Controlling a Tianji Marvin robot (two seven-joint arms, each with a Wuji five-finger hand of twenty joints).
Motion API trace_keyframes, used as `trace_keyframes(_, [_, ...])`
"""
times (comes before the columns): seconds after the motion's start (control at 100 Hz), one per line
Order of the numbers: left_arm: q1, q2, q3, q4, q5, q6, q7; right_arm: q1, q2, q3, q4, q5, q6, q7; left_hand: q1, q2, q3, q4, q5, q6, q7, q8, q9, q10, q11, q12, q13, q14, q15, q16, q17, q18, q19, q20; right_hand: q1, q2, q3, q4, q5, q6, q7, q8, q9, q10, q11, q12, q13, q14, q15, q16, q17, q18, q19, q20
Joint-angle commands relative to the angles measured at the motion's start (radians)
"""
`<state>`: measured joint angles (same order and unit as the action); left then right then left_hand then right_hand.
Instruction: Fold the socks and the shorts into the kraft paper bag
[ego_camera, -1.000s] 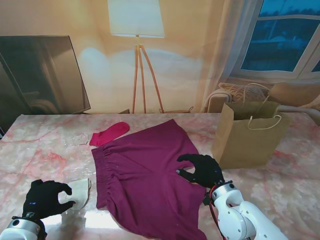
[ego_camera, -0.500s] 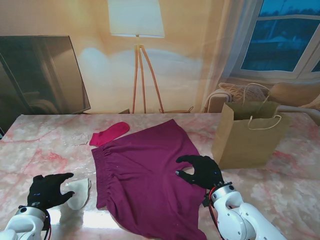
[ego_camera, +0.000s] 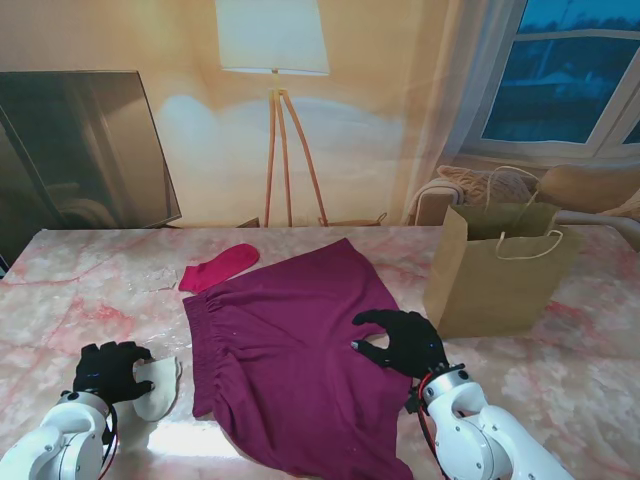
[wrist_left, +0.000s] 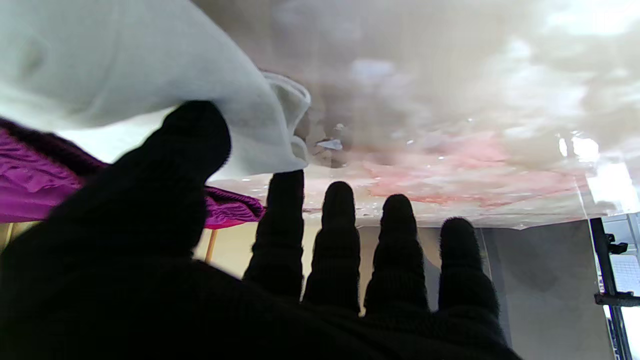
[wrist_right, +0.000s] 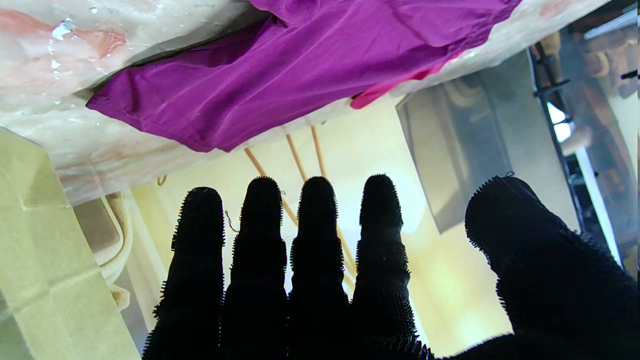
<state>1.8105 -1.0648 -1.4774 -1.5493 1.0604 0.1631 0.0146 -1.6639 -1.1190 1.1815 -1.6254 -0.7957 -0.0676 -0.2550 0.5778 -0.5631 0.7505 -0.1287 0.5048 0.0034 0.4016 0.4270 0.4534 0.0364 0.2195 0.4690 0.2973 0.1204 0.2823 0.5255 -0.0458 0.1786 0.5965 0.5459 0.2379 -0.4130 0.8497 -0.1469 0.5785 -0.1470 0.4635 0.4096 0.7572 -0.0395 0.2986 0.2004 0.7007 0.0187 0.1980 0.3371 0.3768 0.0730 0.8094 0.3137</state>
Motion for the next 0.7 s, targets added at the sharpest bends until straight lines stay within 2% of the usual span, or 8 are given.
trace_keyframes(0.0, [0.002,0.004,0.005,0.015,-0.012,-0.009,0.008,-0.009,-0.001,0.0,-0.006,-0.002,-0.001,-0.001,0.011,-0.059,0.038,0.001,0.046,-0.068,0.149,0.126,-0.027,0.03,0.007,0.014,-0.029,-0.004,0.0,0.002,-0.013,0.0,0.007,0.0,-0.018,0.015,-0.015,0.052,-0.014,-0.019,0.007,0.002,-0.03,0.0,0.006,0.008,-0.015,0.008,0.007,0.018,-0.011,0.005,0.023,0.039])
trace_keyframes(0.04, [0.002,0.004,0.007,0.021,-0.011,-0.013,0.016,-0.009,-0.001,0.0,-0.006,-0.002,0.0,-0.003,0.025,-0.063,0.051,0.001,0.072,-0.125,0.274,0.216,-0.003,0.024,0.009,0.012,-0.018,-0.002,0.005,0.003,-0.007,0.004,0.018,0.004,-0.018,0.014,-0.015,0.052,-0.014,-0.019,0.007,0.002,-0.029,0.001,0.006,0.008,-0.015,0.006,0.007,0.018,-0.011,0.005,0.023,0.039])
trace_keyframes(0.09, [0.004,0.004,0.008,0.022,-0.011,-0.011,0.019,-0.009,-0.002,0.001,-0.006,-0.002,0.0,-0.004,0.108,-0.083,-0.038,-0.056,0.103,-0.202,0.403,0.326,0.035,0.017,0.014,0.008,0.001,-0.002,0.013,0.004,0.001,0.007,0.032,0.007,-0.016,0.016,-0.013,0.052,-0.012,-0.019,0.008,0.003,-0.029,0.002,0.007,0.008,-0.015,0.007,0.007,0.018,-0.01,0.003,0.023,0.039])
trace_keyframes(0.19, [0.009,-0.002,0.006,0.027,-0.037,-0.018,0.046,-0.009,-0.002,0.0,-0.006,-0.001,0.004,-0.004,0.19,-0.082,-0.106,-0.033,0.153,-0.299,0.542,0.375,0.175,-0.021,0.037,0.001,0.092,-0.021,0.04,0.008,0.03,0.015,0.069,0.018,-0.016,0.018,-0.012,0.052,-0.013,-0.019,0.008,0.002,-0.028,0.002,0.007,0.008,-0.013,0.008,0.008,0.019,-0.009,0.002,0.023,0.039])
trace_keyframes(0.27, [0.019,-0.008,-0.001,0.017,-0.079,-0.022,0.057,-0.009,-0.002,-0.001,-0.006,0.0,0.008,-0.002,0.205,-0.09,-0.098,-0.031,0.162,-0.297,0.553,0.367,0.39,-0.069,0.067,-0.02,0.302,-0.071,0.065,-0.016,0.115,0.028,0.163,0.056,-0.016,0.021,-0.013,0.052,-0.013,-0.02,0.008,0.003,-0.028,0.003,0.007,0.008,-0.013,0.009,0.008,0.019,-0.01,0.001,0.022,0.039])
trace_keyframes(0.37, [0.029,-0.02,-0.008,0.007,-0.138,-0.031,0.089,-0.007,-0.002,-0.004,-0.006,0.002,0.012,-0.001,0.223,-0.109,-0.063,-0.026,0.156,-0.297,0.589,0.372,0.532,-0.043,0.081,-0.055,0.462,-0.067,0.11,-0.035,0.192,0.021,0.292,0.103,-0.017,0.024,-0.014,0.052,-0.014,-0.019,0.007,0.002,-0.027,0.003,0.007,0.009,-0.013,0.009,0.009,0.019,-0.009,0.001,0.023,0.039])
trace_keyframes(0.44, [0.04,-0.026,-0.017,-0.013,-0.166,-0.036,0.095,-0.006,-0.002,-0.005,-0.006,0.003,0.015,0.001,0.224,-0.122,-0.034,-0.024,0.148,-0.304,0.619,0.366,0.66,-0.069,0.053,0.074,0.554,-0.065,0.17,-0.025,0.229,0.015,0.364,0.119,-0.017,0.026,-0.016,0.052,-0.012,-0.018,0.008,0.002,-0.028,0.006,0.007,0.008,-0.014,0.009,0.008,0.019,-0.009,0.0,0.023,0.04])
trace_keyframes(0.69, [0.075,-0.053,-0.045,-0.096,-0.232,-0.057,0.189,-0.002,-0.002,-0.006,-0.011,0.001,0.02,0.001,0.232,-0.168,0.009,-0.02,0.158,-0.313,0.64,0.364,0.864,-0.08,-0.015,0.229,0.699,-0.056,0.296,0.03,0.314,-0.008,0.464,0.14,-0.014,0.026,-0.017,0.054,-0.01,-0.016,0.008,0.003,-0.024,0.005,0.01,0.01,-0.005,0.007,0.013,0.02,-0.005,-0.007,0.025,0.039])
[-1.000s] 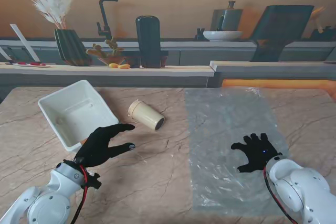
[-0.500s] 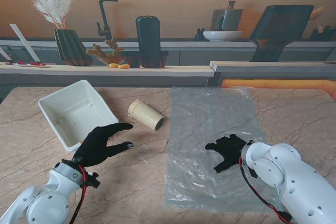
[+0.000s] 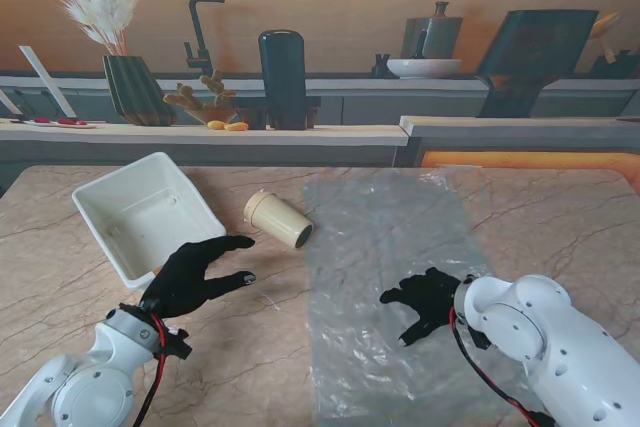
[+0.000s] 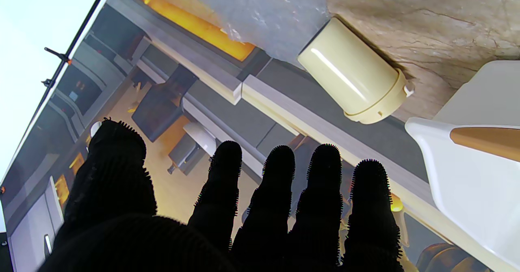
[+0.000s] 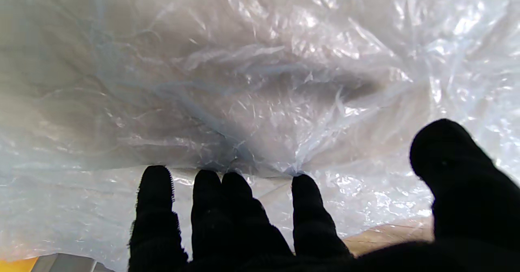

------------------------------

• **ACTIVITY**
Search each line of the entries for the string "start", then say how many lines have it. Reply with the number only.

• **WRITTEN RESPONSE**
2